Another little piece I wrote for work this week. You can have a look at the original, or an excerpt quoted below.
Karl Lagerfeld is probably very upset.
The German fashion designer once stated, “What I like about photographs is that they capture a moment that’s gone forever; impossible to reproduce.”
Well, Snapchat, as we all know, captures a moment for a moment (or ten), and then both are gone forever. In the process, the Android and iOS app has turned the very meaning of photography on its head: taking photographs for the purpose of posterity and remembrance, and instead using them to convey a fleeting, momentary message.
And what’s most startling, quite possibly, is that we didn’t notice how one of the multimedia staples of the last two hundred years has been completely changed in less than two.
In less than two years, and despite having only five staff, Snapchat has gone from initial release to being valued at a staggering $860M and has received significant investment in 2013. Despite the vast majority of its user base being located in the United States, it has infiltrated the lexicon of Great Britain, and seems to have overcome initial fears that it would be used solely for untoward purposes.
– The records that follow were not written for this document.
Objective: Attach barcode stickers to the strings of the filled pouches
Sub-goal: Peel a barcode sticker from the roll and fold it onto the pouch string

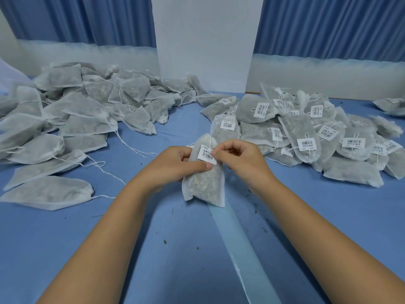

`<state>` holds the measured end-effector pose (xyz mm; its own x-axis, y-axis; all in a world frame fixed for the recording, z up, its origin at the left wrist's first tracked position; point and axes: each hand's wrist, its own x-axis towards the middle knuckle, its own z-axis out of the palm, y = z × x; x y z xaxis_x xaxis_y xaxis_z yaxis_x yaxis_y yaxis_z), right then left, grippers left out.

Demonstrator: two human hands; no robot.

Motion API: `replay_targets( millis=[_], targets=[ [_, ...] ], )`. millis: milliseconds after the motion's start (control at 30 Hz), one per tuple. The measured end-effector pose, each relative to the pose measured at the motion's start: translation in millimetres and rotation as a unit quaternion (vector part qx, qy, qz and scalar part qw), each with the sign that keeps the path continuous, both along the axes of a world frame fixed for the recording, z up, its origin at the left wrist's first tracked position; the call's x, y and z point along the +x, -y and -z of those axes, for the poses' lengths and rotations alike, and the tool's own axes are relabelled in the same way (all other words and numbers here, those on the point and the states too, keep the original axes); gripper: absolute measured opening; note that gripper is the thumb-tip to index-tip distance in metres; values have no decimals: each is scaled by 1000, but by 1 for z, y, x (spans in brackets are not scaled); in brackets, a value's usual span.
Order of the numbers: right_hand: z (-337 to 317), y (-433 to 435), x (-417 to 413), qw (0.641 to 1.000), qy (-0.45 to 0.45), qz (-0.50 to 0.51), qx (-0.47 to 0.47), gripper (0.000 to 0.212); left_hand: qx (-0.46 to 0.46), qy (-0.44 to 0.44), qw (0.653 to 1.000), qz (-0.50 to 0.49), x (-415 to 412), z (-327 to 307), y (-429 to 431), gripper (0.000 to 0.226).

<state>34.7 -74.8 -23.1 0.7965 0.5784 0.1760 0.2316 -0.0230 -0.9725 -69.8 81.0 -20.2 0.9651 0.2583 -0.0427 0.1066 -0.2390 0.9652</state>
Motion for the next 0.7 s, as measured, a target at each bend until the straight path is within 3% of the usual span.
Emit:
replay_targets(
  millis=[133, 267, 367, 500, 600, 700],
  targets=[
    [4, -3, 2, 1000, 26, 9, 11, 12, 5, 1, 1000, 3, 1, -1, 3, 17],
    [6, -4, 2, 999, 46, 19, 19, 16, -4, -1, 998, -58, 5, 0, 6, 44],
    [5, -4, 1, 999, 36, 40, 6, 31, -7, 5, 997, -80, 6, 2, 5, 38],
    [-1, 0, -1, 993, -117, -9, -15, 28, -39, 35, 996, -77, 5, 1, 4, 27],
    [-2, 0, 0, 964, -239, -113, 39, 30, -71, 48, 995, -57, 4, 0, 4, 24],
    [-7, 1, 0, 929, -302, -185, 104, 38, -102, 54, 992, -45, 4, 0, 6, 22]
  ],
)
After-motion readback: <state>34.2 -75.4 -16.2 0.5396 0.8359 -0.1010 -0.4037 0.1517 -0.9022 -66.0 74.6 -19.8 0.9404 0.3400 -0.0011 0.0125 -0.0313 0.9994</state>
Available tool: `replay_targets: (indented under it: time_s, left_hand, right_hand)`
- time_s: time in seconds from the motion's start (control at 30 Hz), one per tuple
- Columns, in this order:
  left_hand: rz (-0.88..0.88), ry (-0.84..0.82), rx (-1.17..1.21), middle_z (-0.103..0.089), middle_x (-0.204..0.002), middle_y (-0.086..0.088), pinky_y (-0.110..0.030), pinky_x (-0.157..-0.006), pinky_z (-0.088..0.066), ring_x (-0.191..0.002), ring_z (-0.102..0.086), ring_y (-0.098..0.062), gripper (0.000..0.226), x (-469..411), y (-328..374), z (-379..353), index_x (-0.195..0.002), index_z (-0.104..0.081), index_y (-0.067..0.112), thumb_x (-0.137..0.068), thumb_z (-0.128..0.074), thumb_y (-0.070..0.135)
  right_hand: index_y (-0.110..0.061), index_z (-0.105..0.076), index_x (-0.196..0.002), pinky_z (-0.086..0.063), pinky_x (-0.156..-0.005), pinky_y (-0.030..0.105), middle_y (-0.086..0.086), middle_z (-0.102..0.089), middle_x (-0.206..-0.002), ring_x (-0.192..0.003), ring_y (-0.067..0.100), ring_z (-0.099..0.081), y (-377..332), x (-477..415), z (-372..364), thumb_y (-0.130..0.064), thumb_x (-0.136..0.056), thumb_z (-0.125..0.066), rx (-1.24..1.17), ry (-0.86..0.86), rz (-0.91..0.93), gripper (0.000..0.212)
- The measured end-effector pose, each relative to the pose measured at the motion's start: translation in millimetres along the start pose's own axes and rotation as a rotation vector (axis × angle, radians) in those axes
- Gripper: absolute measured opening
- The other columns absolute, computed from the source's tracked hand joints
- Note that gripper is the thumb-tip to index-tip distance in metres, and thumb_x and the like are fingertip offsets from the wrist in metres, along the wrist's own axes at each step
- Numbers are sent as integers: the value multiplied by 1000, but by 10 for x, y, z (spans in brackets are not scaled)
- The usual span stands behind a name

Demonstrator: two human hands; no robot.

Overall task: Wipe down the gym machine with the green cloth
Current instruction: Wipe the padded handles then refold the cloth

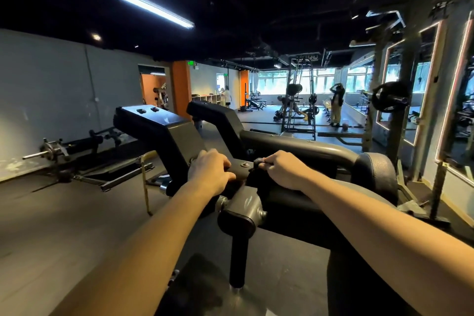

But the undeniable and exciting success of Snapchat has hidden another story: what does this new method of communication hold for the future? The ability to get a user to examine every detail of a picture in less than ten seconds, and commit it to memory long enough to draft a reply, is something out of an advertiser’s dream. And whilst Snapchatremains ad-free, for now, one has to question from where the inevitable monetization of the app will come.